- TASK DETAILS: Restrict the output to the lines below starting at the one that contains "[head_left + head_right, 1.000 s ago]" and ending at the one that contains "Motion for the", and restate them word for word, both ends included.

- INPUT DATA:
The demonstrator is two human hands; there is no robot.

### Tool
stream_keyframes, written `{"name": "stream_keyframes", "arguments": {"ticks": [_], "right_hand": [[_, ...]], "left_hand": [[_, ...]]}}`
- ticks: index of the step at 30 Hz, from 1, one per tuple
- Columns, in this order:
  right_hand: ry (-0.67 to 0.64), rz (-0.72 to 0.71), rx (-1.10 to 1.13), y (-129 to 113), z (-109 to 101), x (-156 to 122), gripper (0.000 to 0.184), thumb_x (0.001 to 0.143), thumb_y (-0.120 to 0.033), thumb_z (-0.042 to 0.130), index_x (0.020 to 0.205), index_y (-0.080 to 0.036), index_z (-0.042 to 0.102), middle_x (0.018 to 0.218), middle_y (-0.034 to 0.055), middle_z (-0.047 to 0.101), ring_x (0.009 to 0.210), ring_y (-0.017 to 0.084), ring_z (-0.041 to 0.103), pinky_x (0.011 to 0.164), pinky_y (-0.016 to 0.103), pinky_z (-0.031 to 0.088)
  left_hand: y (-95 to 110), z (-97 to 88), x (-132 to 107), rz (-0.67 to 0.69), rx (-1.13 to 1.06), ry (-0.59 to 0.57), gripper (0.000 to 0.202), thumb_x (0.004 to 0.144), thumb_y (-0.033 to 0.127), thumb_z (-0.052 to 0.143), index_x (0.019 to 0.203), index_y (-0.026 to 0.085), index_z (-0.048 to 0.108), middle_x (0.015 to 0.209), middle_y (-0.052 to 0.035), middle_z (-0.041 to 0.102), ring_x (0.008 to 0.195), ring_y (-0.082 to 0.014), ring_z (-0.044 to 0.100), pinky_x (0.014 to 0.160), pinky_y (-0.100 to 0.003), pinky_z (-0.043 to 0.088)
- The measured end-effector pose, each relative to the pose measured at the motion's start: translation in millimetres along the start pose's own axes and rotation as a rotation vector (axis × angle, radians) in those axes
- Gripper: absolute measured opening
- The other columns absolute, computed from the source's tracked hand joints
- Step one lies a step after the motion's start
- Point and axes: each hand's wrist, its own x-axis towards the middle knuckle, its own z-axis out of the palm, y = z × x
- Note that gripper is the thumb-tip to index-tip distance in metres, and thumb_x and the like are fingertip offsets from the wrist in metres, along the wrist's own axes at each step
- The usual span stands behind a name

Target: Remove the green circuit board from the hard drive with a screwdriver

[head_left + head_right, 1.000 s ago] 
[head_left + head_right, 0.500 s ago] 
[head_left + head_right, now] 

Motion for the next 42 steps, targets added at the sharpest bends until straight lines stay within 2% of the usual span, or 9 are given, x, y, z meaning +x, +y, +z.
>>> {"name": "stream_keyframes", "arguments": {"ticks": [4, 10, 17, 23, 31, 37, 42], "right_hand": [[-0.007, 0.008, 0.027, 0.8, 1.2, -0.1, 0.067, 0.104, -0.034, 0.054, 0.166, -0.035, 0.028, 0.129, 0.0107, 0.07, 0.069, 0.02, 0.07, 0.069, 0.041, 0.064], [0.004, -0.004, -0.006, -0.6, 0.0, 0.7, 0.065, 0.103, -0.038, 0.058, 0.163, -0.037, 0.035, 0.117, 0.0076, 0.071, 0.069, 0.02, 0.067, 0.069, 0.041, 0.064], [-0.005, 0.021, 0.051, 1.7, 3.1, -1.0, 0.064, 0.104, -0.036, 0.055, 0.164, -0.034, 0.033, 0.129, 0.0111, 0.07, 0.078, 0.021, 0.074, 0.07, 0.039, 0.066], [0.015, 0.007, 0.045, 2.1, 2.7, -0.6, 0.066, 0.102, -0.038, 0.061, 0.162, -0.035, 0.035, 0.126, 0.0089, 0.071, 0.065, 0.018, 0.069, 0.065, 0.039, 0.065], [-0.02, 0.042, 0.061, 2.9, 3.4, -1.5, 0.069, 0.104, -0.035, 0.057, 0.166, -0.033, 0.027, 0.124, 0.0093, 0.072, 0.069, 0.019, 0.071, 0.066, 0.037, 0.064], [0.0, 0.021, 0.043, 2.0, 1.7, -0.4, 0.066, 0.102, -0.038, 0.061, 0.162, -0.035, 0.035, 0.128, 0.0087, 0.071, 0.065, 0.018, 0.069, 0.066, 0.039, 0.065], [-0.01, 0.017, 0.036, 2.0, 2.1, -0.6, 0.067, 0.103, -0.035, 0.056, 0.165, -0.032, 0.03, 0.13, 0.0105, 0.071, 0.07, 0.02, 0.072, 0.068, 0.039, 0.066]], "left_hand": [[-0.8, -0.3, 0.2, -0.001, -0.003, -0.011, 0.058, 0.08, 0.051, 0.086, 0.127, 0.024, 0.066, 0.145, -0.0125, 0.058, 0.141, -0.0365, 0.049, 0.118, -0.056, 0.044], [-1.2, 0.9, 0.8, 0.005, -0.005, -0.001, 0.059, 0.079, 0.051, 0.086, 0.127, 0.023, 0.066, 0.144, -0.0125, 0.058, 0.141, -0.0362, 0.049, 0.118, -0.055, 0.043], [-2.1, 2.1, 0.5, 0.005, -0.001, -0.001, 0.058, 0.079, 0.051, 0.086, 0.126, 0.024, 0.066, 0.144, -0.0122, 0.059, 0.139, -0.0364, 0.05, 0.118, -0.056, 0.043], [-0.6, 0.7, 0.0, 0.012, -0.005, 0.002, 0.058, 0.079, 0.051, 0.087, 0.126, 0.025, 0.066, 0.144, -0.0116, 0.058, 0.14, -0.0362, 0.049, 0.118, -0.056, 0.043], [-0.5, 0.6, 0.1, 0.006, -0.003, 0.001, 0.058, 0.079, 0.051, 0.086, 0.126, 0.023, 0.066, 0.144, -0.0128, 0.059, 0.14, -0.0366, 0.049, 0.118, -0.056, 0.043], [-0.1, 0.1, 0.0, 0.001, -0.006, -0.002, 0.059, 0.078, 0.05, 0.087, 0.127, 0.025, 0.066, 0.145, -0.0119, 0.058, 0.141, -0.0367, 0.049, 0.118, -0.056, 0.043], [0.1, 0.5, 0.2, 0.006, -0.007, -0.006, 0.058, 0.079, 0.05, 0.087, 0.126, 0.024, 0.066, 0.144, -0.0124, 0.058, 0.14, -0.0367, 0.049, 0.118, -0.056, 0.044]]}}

- EXERCISE SOLUTION:
[head_left + head_right, 1.000 s ago] 
[head_left + head_right, 0.500 s ago] 
[head_left + head_right, now] 

Motion for the next 42 steps, targets added at the sharpest bends until straight lines stay within 2% of the usual span, or 9 are given, x, y, z meaning +x, +y, +z.

The exercise has been carried out in full.